Another way to describe the search for universals is that the social — cultural-historical contexts of both researcher and research participant are ignored by the sexological model. The fact that a questionnaire is completed in a classroom, a home, or a bar is not considered relevant to the facts that are produced. Sexual laws and social norms of the research location are ignored. The fact that people who may be sexually interested in one another (or sexually fearful or sexually threatened) are together during a research study is ignored. The fact that people of different backgrounds completing identical questionnaires may have very unequal experience openly discussing the questionnaire topics is ignored. These contextual details are considered matters of minor, endless detail, and not interesting to study.
Assumptions about researchers’ objectivity mask any impact of researchers’ social specificity, except, as with Bullough’s (1994a) comments about moralistic vs. fact-finding research in the pre-Kinsey era, researcher attitude is related to overall approval or disapproval. A current example of this debate occurs over the work of feminist social science researcher Shere Hite (Tiefer, 1995). Her sampling, questionnaire, interview, and selective — quotes publication methods have been loudly and strongly criticized as biased and therefore not objective or scientific in much the same way as Bullough and Kinsey drew lines between ways of knowing they regarded as more and less worthy in the past. Because Hite has written from a feminist point of view, phrasing questions and recruiting research participants to bring out neglected aspects of women’s sexual and romantic experiences, it is easier to see the political nature of her work and thus the political nature of the criticism.
In fact, knowing Hite’s politics (i. e., Hite’s context) makes it easier to comprehend her particular methods and results. It requires historical excavation (e. g., Robinson, 1976) to detect the political goals of less candid sexologists. In recent decades, there have been widespread criticisms of the rhetoric of scientific objectivity (Guba, 1990), yet sexological research is still held to that standard. Much writing about sexuality is now in gender studies, cultural studies, and gay and lesbian studies. These multidisciplines, influenced by humanities’ standards, are clearly affecting social science researchers (like me). But the rhetoric of objectivity still pervades mainstream social science and the science and health media, where much sexological material appears.

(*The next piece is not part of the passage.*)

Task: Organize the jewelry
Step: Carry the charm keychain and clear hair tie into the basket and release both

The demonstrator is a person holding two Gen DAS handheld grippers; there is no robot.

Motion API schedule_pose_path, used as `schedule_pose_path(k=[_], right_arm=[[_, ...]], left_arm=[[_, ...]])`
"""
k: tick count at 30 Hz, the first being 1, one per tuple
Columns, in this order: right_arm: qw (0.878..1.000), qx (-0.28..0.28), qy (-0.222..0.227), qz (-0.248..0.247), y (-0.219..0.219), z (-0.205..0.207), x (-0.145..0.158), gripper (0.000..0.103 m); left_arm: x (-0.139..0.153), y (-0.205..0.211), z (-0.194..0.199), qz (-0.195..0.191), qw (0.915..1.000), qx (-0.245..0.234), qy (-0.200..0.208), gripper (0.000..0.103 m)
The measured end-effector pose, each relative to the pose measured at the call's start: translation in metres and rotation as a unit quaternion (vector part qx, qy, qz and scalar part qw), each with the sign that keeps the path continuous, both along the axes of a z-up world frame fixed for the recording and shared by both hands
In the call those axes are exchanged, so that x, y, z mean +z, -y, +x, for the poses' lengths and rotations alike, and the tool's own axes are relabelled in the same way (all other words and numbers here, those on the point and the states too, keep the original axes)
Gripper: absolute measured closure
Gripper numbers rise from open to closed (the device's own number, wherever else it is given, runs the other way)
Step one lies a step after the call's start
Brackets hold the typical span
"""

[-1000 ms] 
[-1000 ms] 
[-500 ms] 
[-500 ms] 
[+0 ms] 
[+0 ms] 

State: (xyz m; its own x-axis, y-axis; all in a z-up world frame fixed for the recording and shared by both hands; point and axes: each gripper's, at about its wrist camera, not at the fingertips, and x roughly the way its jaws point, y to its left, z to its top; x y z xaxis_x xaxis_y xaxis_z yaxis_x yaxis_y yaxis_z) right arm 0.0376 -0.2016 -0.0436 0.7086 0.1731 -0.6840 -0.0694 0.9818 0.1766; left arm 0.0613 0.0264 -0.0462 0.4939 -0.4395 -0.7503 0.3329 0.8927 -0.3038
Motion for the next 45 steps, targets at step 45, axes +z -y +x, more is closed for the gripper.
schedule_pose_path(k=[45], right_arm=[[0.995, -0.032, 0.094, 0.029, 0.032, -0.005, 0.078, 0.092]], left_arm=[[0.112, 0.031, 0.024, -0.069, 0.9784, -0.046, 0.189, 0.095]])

I have written elsewhere about the extraordinarily selective and intrusive nature of Masters and Johnson’s 1966 research on the physiology of sexual response, identifying how the researchers selected participants who would comply with a predefined type of sexual response, and then
actually coached participants when their performance didn’t comply completely (Tiefer, 1991). Both researchers and research-consumers ignored the evidence and influence of such selection and coaching because they believed Masters and Johnson were studying universal patterns of behavior in which context was largely irrelevant. This is a very significant consequence of the focus on basic and universal mechanisms—whom you study or how or where all become invisible because they’re unimportant to universal generalizations.

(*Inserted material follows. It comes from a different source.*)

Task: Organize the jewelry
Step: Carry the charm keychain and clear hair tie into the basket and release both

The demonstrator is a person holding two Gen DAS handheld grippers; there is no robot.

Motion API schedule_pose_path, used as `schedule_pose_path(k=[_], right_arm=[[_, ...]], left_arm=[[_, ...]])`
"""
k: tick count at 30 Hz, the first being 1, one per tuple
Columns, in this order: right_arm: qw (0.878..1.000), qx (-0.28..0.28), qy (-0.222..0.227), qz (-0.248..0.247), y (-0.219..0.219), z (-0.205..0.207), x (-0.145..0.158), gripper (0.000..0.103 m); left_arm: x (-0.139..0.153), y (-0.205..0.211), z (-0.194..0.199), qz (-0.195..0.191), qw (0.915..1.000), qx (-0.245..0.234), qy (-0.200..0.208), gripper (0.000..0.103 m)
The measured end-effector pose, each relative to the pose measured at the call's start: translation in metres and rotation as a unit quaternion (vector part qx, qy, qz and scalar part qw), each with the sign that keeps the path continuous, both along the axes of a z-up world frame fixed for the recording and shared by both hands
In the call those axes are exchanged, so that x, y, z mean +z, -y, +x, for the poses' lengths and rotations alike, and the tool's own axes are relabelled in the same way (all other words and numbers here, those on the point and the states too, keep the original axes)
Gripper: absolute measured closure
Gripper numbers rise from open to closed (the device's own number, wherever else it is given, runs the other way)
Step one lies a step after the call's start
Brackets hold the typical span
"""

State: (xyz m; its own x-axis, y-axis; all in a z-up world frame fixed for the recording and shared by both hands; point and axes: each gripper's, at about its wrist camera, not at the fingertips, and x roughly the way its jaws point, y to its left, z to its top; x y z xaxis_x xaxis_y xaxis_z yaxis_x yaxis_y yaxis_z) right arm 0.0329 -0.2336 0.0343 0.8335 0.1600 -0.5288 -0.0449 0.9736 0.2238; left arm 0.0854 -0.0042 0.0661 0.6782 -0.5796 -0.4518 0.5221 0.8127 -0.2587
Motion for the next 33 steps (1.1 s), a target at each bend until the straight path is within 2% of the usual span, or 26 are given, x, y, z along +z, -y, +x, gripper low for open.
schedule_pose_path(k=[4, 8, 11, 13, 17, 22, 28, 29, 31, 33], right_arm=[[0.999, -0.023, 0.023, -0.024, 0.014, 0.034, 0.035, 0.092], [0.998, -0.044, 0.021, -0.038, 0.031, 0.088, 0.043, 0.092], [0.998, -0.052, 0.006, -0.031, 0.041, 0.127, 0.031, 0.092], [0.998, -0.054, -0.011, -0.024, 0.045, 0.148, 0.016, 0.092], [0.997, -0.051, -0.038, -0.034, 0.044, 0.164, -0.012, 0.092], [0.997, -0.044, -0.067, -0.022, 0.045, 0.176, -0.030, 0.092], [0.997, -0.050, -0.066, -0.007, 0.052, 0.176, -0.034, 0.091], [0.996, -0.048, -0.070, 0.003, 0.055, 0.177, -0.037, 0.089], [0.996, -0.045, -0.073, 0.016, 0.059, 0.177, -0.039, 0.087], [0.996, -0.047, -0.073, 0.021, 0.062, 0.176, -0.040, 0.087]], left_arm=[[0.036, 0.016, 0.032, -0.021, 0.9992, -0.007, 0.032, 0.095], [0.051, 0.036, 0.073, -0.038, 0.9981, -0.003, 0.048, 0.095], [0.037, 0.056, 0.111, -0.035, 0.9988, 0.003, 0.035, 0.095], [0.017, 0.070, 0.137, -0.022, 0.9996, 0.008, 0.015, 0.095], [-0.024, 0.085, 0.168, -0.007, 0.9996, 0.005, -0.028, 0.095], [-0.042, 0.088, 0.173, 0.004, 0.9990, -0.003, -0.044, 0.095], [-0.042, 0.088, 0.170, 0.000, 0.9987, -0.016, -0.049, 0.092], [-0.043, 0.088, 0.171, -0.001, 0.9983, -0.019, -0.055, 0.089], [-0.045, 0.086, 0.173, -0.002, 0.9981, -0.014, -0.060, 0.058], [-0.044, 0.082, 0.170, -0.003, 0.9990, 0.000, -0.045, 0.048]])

There are many ways in which sex researchers deliberately (although apparently without realizing the meaning of their actions) strip away the particularities of context by getting research participants to regard sexuality the same way they do. In questionnaire research, for example, researchers either define terms in the questionnaires for participants, or just assume the meanings of the terms are self-evident. Only as a result of debriefing or explicit interviews do they occasionally find out, for example, that questions about “frequency of intercourse” or “frequency of masturbation” are interpreted differently by people who count acts as intercourse or masturbation only if orgasm is involved versus those whose definition of the act doesn’t require orgasm (Wellings, 1994). The assumptions researchers make in interpreting the results of their questionnaires is an important example of context-stripping in the service of looking for generalizations.
The meaning and significance of sexual acts is generally ignored in contemporary sex surveys, since such information is very difficult if not impossible to gather in questionnaire form. For example, some people have reasons and feelings about whether they define an act as masturbation if their partner is present. The researcher providing a technical definition (“masturbation means self-stimulation of the genitals whether a partner is present or not”) avoids and neglects such differences of meaning. Thus, the largest amount of sexuality information we have is quantitative information about frequencies of different forms of genital activity. The almost complete reliance on counting implies that the context of such acts is at best of secondary importance, and that behavioral sex acts are comparable or identical.
Thus the belief in universal mechanisms produces methods that render individual differences invisible, which in turn results in conclusions and interpretations supporting the assumptions about universal mechanisms. How this cycle may actually become self-fulfilling in terms of its impact on real people’s sexual lives will be discussed below in the section on the social impact of the sexological model.